Is Going Unnoticed More Socially Acceptable?: An Exploration of the Relationship Between Social Acceptability and Noticeability of Fitness Trackers
Chapter from the book: Loizides, F et al. 2020. Human Computer Interaction and Emerging Technologies: Adjunct Proceedings from the INTERACT 2019 Workshops.
While fitness trackers are becoming increasingly popular, the majority of such devices are relatively smaller and almost always worn around a user’s wrist (e.g., smart watches). To expand the potential of novel design options for such devices, a study explored the link between social acceptability and device noticeability, in conjunction with two other factors; namely, the device size and the on-body location (i.e., on which body parts the user wears the tracker). The central question we investigated was: to develop a socially acceptable fitness tracker, should the device be less noticeable?
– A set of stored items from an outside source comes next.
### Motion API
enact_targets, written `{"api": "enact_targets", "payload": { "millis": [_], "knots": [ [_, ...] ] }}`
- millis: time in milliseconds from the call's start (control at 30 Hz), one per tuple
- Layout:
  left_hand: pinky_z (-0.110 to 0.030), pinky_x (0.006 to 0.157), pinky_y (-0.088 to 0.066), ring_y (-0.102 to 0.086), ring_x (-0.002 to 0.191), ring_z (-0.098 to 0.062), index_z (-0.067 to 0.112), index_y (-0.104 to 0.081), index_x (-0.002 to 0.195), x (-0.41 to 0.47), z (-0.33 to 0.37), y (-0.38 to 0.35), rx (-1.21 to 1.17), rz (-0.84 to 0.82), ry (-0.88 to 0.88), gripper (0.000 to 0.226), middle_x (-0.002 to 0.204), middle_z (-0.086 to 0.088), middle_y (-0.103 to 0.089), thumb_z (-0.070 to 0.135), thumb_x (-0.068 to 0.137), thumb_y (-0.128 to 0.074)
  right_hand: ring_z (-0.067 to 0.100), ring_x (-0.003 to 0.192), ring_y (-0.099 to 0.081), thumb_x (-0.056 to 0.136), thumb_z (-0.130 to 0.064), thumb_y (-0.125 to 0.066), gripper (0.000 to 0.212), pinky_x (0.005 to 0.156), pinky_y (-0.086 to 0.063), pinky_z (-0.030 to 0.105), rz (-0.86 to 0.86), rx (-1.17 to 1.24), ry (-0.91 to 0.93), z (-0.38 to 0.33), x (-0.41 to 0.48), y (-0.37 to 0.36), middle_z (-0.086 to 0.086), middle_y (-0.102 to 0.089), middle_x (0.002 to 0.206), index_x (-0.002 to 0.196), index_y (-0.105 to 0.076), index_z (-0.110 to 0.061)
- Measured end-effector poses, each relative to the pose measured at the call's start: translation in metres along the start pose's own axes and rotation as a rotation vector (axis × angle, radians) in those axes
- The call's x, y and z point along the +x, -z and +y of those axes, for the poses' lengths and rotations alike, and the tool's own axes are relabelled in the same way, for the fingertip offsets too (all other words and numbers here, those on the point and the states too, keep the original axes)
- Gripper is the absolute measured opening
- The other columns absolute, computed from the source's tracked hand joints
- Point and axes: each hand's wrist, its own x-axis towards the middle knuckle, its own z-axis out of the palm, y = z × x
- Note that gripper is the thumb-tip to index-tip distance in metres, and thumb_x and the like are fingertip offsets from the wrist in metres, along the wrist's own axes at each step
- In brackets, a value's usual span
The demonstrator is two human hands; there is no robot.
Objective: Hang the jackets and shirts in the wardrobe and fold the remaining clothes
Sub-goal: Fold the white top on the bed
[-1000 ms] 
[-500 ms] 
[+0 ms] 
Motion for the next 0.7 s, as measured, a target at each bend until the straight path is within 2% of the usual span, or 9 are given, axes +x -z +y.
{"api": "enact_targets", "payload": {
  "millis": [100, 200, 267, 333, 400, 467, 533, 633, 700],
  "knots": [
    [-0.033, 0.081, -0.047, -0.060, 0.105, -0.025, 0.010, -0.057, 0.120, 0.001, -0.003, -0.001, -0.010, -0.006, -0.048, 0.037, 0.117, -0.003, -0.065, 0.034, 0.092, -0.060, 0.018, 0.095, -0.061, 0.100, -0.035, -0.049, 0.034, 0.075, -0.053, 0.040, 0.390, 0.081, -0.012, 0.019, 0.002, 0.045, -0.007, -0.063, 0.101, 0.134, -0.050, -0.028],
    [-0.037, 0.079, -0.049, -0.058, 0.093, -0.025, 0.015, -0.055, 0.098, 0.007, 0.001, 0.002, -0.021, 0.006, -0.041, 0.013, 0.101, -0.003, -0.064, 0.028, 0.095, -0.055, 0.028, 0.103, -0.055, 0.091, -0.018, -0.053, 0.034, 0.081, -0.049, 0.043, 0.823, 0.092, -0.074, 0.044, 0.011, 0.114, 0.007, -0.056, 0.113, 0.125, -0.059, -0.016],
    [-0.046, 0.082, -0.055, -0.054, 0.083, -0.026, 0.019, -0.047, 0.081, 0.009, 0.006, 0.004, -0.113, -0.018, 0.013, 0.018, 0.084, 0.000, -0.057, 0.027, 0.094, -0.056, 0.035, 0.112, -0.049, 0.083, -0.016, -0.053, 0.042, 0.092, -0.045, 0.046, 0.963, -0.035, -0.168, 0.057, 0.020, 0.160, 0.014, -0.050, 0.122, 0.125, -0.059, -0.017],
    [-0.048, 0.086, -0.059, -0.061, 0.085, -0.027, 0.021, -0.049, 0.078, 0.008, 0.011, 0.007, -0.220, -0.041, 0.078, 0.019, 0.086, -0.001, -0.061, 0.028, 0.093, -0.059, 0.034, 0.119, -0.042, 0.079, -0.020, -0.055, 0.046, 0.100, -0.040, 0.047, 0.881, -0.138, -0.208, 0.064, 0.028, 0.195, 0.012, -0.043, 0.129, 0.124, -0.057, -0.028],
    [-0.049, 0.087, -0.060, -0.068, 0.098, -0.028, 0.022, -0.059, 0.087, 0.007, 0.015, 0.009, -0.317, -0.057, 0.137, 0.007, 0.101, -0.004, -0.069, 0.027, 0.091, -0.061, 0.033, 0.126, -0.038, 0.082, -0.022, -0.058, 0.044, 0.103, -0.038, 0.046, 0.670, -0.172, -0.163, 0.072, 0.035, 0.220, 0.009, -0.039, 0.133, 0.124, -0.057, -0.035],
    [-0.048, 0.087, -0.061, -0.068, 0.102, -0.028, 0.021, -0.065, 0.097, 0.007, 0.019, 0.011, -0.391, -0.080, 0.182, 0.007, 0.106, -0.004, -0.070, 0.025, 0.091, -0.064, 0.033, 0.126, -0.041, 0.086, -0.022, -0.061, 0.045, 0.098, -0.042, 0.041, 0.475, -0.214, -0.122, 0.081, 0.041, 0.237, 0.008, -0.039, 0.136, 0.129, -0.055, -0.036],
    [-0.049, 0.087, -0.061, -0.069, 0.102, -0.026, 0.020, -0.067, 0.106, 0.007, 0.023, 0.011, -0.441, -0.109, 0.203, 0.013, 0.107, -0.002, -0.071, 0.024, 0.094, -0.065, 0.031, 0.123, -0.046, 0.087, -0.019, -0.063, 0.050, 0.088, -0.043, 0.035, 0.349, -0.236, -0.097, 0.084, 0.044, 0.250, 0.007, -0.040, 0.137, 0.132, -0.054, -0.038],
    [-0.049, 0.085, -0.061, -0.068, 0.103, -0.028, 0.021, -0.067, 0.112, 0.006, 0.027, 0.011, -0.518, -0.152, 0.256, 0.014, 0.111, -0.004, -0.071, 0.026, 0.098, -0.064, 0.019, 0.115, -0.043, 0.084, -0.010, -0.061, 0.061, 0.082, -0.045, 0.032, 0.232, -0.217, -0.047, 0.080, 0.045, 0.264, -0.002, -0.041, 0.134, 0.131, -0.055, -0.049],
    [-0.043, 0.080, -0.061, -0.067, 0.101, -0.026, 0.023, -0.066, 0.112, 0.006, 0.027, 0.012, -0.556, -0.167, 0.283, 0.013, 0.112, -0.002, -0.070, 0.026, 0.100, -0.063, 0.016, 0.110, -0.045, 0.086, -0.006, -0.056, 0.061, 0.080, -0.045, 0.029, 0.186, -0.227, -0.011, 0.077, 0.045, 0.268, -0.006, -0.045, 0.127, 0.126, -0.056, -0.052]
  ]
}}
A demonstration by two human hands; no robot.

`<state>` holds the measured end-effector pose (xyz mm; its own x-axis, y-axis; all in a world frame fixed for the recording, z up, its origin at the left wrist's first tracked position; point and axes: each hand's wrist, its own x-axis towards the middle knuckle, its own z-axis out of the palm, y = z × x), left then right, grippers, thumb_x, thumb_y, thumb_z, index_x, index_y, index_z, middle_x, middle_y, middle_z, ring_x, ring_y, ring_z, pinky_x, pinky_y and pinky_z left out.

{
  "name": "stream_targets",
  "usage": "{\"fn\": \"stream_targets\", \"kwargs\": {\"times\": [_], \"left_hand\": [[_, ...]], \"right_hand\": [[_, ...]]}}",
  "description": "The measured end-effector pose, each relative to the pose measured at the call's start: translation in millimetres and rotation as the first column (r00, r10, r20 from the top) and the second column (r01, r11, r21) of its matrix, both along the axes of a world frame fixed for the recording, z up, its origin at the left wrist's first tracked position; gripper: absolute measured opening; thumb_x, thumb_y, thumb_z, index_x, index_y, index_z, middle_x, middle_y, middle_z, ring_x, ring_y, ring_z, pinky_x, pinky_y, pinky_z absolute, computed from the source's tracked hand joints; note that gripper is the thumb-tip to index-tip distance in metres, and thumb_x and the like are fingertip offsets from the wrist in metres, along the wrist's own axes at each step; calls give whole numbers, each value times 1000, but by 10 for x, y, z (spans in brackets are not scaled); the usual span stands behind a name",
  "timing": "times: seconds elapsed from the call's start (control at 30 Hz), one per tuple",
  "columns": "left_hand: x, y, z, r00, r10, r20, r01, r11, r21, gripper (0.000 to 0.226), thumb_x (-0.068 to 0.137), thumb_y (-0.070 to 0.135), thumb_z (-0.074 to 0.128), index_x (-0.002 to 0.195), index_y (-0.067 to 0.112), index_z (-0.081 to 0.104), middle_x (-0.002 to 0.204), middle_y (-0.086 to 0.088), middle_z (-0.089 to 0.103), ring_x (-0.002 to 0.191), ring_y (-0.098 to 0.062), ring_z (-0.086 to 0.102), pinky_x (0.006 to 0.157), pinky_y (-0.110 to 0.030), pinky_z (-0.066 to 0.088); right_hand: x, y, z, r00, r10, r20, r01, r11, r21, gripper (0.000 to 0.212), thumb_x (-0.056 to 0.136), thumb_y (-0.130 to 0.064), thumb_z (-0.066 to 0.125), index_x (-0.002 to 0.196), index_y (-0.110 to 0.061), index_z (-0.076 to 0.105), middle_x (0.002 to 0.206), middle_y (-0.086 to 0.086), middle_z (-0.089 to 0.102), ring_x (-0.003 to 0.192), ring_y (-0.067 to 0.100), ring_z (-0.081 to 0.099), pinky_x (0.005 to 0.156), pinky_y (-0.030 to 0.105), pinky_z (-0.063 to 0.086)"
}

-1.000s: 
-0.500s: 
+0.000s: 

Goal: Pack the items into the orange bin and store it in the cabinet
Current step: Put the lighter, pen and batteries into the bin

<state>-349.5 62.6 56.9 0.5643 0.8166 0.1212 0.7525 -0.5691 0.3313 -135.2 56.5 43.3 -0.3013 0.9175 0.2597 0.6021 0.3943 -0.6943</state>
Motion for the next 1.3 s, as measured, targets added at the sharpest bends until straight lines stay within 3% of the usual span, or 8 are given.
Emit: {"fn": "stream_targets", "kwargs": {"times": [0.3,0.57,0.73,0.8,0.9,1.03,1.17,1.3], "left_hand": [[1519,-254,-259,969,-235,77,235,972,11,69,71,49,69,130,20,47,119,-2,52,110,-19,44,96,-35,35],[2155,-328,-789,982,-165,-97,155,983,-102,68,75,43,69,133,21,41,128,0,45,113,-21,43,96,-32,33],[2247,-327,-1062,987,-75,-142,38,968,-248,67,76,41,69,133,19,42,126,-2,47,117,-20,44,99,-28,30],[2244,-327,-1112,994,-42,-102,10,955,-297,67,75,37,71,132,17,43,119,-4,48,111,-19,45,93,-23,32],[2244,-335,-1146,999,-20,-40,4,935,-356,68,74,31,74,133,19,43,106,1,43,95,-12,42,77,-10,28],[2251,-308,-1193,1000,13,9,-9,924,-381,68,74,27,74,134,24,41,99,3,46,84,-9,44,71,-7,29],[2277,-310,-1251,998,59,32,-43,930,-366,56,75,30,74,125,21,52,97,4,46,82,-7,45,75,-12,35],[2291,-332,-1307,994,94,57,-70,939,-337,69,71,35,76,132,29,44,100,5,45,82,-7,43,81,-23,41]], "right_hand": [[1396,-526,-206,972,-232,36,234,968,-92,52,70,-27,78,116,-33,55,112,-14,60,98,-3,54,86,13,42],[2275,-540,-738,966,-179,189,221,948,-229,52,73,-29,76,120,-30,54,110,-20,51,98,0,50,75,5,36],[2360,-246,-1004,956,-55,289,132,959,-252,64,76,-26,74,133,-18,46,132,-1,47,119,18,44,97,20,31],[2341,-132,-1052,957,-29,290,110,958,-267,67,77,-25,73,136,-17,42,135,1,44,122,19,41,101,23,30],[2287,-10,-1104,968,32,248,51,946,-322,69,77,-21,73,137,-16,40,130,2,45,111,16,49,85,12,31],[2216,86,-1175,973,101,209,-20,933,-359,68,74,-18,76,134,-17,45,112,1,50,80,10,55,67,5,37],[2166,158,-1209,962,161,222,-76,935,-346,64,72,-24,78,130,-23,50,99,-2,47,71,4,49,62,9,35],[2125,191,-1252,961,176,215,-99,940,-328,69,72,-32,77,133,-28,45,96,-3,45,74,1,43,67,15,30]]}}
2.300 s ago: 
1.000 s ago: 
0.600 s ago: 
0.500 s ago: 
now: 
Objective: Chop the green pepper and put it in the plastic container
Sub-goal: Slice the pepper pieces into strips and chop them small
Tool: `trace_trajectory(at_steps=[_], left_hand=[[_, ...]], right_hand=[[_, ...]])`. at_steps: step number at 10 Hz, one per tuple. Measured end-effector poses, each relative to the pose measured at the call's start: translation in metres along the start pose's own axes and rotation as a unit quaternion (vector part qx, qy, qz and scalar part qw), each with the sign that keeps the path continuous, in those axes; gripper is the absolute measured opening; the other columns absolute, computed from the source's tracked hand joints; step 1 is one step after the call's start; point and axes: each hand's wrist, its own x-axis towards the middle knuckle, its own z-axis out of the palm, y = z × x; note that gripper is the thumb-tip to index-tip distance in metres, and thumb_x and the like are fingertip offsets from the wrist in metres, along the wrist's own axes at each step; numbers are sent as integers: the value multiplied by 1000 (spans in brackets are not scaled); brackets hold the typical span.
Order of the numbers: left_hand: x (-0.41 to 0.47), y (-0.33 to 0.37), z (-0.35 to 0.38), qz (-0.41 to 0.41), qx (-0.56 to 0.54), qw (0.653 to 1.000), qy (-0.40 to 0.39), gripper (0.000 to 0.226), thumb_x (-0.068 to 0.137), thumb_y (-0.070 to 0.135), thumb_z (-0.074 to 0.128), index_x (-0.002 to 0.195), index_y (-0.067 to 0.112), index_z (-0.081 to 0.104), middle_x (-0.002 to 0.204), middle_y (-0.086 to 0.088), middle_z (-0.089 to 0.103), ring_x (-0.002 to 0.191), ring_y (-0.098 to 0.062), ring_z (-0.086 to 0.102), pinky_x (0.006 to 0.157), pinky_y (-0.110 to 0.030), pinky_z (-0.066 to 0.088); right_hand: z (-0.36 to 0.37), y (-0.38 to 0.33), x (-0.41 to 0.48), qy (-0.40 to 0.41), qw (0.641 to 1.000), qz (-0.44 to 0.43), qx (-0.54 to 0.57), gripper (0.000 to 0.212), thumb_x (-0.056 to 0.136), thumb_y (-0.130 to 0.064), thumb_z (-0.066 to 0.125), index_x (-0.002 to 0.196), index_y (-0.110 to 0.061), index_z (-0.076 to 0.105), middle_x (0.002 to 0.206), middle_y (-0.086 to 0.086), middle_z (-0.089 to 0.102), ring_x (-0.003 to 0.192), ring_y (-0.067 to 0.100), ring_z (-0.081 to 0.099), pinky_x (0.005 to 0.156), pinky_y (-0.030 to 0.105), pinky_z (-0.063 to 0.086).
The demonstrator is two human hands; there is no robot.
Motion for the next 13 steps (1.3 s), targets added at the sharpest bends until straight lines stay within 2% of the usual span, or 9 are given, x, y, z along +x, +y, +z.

For this exploration, an online questionnaire was distributed (N = 32), and results indicated that noticeability was correlated with social acceptability only in two situations: i) when the fitness tracker is large, or ii) when a female user wears it around their chest. That is, noticeability partially accounted for social acceptability only in these conditions. Jointly, the results point toward the great possibility for novel design ideas of fitness trackers in other conditions (e.g., when the device is smaller or worn around the arm) without compromising social acceptability.